● **AIM OF THE TASK**: Each line from the one containing "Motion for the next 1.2" through the last line of the records below is to be repeated as written, with nothing added.

Top of DATASET RECORDS

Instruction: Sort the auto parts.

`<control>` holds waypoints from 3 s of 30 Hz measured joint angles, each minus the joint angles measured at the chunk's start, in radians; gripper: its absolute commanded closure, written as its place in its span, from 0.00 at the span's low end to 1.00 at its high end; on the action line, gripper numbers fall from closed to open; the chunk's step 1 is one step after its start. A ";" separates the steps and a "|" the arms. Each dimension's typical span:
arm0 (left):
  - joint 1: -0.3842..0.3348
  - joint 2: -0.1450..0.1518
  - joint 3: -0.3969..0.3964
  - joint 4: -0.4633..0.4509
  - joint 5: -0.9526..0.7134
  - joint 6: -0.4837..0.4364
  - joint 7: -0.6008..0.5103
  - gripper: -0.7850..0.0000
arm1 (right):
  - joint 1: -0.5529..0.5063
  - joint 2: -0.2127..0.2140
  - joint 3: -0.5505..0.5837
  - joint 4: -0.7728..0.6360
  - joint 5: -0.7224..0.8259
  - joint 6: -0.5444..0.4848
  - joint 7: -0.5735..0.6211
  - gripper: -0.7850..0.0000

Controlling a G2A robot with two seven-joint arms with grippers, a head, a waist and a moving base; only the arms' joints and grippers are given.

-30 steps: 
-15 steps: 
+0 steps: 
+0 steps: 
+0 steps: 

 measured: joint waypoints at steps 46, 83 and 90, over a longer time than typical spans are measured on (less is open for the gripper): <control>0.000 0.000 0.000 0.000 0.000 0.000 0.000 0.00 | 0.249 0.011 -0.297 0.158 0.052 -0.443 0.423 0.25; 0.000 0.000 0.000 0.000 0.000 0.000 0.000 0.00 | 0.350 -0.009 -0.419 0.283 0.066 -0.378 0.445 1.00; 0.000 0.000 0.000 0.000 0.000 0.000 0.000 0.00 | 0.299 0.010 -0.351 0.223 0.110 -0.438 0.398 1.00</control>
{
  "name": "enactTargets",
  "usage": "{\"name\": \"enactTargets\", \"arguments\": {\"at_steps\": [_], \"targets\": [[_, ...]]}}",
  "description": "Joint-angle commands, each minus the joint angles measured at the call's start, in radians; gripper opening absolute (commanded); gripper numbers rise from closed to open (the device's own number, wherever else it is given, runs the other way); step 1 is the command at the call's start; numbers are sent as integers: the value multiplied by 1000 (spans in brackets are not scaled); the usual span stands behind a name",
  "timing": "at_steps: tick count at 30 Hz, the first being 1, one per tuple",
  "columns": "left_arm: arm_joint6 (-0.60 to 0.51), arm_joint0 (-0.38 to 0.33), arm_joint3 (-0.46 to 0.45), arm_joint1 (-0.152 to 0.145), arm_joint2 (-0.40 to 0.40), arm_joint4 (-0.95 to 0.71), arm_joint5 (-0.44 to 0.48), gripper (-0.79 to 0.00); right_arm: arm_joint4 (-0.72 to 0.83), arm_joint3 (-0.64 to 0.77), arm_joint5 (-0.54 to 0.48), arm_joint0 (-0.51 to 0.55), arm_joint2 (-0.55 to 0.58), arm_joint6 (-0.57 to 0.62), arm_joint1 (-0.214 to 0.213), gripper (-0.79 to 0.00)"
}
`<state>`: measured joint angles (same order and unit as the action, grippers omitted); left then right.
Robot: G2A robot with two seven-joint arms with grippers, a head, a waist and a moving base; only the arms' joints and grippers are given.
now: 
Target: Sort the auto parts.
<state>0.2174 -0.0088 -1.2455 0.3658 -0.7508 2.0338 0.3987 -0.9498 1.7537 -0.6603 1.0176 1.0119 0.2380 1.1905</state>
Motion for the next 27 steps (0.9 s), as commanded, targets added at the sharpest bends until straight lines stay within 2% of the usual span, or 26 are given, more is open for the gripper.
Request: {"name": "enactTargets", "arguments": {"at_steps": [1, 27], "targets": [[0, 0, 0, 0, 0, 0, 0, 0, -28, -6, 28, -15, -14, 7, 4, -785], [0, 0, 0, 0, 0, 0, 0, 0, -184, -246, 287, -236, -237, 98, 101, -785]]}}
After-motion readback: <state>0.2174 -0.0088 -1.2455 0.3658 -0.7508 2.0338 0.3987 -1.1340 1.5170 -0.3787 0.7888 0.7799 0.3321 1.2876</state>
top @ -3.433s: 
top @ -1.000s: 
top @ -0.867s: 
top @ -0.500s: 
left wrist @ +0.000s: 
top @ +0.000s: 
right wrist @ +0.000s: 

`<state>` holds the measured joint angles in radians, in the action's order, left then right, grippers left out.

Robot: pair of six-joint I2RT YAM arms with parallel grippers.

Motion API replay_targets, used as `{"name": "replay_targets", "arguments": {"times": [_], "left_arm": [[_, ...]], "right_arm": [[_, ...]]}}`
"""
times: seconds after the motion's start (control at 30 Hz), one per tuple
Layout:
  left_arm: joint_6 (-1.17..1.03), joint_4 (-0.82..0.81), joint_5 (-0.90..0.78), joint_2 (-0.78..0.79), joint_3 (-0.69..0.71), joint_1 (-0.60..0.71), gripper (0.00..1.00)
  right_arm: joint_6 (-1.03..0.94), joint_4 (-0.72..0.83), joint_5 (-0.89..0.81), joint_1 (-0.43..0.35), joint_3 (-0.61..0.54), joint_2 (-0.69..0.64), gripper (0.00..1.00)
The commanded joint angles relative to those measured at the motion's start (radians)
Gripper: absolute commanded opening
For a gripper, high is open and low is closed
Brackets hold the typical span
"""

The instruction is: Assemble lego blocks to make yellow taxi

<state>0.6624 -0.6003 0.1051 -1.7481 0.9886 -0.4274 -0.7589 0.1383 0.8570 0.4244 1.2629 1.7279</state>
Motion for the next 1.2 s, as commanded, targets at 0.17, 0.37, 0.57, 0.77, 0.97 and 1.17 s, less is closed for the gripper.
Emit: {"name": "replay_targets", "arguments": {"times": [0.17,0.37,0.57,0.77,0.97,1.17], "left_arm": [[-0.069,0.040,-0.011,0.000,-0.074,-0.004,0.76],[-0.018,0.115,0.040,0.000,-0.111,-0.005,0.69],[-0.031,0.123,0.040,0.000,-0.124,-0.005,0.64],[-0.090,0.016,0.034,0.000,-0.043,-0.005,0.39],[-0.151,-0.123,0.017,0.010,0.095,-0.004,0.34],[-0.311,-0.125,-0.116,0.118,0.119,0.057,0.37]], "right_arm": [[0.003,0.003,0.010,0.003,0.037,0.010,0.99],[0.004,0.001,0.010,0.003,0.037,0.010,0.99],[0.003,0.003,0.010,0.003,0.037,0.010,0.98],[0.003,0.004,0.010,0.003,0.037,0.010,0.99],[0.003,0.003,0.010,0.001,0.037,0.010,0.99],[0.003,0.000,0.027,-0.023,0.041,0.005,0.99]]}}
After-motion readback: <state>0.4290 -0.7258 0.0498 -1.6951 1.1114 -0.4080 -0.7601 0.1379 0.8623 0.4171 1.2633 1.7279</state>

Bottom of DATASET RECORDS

● **EXERCISE ANSWER**:
Motion for the next 1.2 s, as commanded, targets at 0.17, 0.37, 0.57, 0.77, 0.97 and 1.17 s, less is closed for the gripper.
Emit: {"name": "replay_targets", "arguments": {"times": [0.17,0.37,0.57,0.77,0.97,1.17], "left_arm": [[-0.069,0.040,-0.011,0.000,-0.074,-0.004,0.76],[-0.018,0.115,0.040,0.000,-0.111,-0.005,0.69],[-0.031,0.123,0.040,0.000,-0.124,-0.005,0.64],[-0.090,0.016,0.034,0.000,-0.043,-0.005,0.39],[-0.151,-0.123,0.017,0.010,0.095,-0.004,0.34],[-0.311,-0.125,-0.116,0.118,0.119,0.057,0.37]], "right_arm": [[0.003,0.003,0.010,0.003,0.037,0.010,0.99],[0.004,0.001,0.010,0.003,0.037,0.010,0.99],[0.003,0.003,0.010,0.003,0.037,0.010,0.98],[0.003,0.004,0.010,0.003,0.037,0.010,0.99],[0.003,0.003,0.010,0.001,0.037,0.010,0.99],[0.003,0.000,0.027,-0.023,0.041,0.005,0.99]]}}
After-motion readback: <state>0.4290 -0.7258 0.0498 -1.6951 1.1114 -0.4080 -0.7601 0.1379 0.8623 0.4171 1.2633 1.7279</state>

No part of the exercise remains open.